After a brief review of the January Barometer, we update our Strategy section comments and offer a few more hedging and shorting ideas.

At this time last year, we were busy updating the Takeover File and neglected to report the results of 2008 January Barometer. As a result, we will now update the record for both years.

According to Yale Hirsch of the Stock Trader’s Almanac January’s close up or down determines the likely direction of the S&P 500 Index for the year. On December 31, 2007, the S&P 500 Index closed at 1468.36 and on January 31, 2008, it closed at 1378.55, a decline of 89.81 points. As of 2007, according to Hirsch, there had been 21 down Januarys since 1953 with 16 closes lower for the year and only 5 higher for a 76% probability of a lower year-end close in the years when January closes lower.

So what was the 2008 result? It opened at 1468.36 and recorded another down January with a close at 1378.55. Accordingly, the SPX then closed lower for the year at 903.25, so the record at year-end 2008 was 22 down closes in January with 17 closes lower for the year; a 77% probability of lower year-end closes.

For 2009, SPX opened at 902.25 and the January close was 825.88, so based upon the above there was a 77% chance the SPX would close lower on the year. Well at year-end, it was higher, not lower closing at 1115.10. Some market pundits say 2009 was an abnormal year as the January Barometer confirms. So now, the updated record is 23 lower January closes since 1953 with 17 lower closes at year-end and with just 6 higher closes, still a 74% probability of a lower close.

For 2010, the opening was 1115.10 and the January close was 1073.83, a 41.27-point decline. Based upon past record, the January Barometer says there is a 74% probability that the SPX will close lower at year-end.
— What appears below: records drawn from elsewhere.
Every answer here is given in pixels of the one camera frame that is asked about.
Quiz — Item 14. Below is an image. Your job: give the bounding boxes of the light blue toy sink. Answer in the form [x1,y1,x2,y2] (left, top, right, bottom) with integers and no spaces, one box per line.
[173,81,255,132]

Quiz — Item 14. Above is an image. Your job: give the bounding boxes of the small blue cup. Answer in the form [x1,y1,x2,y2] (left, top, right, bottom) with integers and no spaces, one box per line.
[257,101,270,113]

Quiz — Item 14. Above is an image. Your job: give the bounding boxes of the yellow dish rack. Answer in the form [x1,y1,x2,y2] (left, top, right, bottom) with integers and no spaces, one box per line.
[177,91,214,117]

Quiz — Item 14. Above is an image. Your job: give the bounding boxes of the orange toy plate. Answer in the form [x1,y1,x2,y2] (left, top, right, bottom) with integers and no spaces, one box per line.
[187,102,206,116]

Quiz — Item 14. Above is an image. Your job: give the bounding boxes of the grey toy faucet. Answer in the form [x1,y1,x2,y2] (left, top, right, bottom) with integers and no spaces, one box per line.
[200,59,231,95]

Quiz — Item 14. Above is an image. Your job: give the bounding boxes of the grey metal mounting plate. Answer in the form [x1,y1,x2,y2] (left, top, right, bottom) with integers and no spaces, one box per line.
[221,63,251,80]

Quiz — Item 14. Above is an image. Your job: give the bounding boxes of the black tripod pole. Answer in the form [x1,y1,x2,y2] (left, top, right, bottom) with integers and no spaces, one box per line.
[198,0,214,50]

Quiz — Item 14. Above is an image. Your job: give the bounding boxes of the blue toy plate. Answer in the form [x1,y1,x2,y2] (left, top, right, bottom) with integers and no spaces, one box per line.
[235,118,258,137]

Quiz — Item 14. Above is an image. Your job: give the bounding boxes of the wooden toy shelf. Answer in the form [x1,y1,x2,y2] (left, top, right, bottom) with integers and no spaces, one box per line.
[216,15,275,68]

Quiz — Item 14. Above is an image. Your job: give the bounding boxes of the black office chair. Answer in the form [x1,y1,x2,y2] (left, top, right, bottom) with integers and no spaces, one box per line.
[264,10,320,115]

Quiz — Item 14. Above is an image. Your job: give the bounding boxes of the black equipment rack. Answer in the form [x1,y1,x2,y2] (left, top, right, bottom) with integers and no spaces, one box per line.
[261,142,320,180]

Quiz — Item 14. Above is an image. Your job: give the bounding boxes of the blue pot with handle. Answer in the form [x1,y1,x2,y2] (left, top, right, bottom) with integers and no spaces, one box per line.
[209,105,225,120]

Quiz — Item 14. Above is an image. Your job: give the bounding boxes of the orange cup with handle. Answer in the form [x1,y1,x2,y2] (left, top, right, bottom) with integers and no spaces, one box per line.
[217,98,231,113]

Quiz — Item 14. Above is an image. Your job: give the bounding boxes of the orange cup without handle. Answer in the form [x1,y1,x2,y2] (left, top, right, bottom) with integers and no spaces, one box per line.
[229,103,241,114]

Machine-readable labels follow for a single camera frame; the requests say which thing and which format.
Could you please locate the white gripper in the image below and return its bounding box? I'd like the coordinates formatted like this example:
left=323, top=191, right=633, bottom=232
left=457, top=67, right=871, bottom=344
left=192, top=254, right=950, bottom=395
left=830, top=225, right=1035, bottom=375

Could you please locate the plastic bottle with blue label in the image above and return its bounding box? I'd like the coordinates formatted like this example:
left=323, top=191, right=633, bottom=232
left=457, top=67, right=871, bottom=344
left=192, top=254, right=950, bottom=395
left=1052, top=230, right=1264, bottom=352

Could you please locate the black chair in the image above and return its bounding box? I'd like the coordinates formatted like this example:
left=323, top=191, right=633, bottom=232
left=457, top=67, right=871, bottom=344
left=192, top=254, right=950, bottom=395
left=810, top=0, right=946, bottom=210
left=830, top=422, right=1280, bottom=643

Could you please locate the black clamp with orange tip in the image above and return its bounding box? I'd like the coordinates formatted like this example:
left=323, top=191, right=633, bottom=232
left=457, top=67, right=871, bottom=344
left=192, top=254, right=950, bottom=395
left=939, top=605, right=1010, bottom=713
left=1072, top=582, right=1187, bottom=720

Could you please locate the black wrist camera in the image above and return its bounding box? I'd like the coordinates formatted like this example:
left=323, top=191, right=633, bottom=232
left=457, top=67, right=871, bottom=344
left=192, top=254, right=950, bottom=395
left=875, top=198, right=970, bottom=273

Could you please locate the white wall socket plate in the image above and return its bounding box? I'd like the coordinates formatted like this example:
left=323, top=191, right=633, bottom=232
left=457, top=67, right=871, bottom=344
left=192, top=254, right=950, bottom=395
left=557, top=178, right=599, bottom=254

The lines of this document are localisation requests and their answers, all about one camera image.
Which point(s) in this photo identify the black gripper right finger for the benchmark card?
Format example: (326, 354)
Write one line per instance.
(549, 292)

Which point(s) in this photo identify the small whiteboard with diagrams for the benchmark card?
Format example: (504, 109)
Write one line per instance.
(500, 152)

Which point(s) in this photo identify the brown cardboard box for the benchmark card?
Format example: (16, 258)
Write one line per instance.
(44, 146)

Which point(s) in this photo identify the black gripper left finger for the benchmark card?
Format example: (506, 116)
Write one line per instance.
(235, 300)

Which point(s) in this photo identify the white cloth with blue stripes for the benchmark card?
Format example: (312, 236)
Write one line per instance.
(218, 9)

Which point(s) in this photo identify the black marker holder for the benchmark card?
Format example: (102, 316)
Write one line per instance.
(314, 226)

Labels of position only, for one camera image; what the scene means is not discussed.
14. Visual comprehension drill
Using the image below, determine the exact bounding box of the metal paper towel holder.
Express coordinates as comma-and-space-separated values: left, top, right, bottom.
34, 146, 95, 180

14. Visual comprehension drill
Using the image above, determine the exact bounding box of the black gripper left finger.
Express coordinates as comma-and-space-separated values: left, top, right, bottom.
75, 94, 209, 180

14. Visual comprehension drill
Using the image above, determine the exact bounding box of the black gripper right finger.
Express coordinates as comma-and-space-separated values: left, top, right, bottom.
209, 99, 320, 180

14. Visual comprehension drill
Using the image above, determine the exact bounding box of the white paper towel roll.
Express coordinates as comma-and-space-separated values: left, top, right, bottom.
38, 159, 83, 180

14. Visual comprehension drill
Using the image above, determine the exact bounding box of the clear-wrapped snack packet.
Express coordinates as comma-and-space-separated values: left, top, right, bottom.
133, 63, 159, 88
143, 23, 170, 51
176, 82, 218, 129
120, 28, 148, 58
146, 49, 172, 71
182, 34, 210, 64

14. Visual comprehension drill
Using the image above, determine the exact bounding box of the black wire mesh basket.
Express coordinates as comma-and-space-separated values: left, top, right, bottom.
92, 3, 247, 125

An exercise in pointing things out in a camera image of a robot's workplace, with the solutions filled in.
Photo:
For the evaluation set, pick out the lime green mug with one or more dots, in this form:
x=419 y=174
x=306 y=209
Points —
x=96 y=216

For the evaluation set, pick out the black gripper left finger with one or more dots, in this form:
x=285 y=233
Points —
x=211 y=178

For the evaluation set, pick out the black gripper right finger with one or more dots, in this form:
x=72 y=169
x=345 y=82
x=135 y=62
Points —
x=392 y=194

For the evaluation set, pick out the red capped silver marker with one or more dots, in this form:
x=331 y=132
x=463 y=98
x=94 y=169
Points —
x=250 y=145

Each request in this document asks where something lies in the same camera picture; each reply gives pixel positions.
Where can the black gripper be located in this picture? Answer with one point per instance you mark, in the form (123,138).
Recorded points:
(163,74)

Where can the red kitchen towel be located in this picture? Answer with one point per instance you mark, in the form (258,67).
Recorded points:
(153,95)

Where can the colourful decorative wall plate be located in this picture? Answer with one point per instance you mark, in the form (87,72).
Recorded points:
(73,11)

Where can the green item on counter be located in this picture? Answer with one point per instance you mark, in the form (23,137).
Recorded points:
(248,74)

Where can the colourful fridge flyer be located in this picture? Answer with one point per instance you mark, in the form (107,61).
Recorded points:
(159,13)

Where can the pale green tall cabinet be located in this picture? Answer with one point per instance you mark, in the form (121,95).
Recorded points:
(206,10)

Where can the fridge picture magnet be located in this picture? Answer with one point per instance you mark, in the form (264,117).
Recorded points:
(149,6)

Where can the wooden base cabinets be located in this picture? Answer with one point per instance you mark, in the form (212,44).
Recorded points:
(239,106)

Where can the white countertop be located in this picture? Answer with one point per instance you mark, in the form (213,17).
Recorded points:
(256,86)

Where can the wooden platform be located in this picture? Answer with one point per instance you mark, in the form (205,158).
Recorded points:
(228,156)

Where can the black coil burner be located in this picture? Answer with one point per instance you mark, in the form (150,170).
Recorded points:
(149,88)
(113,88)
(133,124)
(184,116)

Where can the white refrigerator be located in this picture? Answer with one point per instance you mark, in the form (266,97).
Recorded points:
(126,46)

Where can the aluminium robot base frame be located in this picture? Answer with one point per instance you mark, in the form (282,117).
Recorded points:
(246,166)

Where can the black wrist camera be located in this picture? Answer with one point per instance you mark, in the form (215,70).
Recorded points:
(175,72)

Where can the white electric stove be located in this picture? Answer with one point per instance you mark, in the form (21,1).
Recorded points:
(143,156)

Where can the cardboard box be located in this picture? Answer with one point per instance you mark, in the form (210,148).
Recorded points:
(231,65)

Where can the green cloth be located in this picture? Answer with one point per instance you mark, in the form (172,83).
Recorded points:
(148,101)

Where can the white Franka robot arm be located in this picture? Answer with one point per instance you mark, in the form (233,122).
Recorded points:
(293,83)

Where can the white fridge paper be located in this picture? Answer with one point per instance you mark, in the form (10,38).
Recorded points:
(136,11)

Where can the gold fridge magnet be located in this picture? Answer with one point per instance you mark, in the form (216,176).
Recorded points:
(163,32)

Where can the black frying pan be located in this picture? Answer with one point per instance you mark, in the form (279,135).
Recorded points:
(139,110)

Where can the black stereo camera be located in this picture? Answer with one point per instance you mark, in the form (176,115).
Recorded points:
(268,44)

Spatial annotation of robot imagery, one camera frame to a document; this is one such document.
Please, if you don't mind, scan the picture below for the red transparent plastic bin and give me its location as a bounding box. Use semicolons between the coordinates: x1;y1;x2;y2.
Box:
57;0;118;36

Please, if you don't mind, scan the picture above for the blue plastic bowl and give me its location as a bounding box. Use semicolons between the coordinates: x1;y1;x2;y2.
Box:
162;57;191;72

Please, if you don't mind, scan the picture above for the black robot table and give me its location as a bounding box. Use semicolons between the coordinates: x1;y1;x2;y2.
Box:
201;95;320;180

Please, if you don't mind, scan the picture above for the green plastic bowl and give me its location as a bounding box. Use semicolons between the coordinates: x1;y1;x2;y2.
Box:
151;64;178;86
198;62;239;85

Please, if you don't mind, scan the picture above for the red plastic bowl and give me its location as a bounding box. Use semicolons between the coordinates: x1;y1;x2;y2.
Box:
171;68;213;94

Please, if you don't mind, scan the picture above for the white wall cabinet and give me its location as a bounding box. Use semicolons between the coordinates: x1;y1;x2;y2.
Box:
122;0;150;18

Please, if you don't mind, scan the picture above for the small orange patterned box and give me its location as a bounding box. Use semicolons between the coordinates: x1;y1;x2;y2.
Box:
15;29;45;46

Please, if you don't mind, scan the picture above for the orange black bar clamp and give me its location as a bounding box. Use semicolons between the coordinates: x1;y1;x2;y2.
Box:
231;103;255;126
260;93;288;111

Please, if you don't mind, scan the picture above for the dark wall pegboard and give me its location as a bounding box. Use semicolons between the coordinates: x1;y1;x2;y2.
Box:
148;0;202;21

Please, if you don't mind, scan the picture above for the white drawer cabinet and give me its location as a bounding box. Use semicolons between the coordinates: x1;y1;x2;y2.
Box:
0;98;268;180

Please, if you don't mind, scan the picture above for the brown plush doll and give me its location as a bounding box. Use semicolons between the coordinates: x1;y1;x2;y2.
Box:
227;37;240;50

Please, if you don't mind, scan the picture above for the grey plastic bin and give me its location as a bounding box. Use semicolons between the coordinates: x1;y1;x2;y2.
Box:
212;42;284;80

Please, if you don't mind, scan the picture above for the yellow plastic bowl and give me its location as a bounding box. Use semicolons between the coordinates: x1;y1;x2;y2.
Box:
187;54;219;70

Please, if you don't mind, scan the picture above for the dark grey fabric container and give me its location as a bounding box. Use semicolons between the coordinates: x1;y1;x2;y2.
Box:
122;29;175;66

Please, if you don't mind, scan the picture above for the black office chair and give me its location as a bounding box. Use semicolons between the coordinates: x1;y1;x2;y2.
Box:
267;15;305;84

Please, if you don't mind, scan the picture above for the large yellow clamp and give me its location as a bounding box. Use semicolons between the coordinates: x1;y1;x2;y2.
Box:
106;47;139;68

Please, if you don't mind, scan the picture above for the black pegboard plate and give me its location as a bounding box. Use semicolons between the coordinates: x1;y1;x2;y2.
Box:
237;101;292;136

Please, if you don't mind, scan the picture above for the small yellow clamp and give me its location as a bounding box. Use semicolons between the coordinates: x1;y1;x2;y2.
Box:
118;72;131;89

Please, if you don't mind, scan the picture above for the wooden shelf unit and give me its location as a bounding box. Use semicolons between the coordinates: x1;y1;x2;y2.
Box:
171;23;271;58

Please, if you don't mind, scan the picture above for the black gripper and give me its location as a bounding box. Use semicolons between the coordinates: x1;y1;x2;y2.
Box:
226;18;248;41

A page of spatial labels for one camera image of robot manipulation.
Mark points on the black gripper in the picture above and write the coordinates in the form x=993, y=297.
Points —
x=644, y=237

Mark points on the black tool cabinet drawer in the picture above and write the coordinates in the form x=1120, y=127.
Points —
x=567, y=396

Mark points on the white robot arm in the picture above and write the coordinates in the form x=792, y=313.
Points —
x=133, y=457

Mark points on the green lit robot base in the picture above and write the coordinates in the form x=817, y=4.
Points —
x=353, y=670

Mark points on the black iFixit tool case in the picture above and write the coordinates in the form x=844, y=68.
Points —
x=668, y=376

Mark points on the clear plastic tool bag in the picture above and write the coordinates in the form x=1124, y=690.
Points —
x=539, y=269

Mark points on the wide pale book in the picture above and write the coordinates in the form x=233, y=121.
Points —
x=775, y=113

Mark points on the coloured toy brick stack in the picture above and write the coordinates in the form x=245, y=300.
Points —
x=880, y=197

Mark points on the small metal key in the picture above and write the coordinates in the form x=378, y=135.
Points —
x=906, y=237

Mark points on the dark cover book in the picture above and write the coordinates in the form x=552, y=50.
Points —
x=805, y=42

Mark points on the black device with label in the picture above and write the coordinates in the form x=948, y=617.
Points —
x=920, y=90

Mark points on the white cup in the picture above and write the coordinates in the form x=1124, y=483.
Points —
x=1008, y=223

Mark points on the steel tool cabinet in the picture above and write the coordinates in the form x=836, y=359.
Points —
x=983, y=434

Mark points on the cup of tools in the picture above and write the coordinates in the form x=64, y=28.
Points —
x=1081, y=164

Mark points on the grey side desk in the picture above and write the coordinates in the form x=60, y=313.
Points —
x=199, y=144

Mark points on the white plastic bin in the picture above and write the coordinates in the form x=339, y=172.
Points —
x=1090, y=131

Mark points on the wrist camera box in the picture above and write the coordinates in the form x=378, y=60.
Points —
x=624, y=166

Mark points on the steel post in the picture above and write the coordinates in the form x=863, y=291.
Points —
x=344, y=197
In last week’s Digest issue 3, we reported that the VIX futures were selling a discount, indicating a buy signal. The anticipated turnaround has not materialized and this week the futures are back to a very slight premium of 1.1%. In addition, the four previous spikes in the VIX were quickly followed by a sharp decline, but so far, this VIX retreat is lingering and not giving its usual clear indication all is back to normal.

While SPX closed below 1080 and below our previously defined trading range, we also remember that SPX has a tendency to overshoot objectives, so for now it looks to be going lower, but could still make a stand here and trade back up into the trading range. A look at some of the other indexes suggests this is not a very likely outcome. Technology and Basic Materials, two previous market leaders now appear to be declining faster than the broader indexes. As result, we now suggest more hedging and short biased trading plans.

More Hedging Suggestions

If the SPX continues lower, the next attempt to turn up should be in the 1030-1040 area. When hedging or shorting, especially against the longer-term uptrend we prefer to use ETFs to reduce company specific risk, such as a takeover announcement, a new product announcement, a resource discovery, or other good news that would cause large up moves. Accordingly, here are some ETFs with good liquidity that could be considered for hedges or shorts.

iShares FTSE/Xinhua China 25 Index (FXI) 38.36

Financial Select Sector SPDR (XLF) 14.18

Energy Select Sector SPDR (XLE) 54.50

Materials Select Sector SPDR (XLB) 30.14

Technology Select Sector SPDR (XLK) 20.93

As an example, here is a put -ratio backspread hedge using the iShares Russell 2000 Index (IWM) 60.11.

With a current Historical Volatility of 18.03, it is now turning upward as IWM gains momentum to the downside. The current Implied Volatility Index Mean is 25.11 having turned higher about two weeks ago.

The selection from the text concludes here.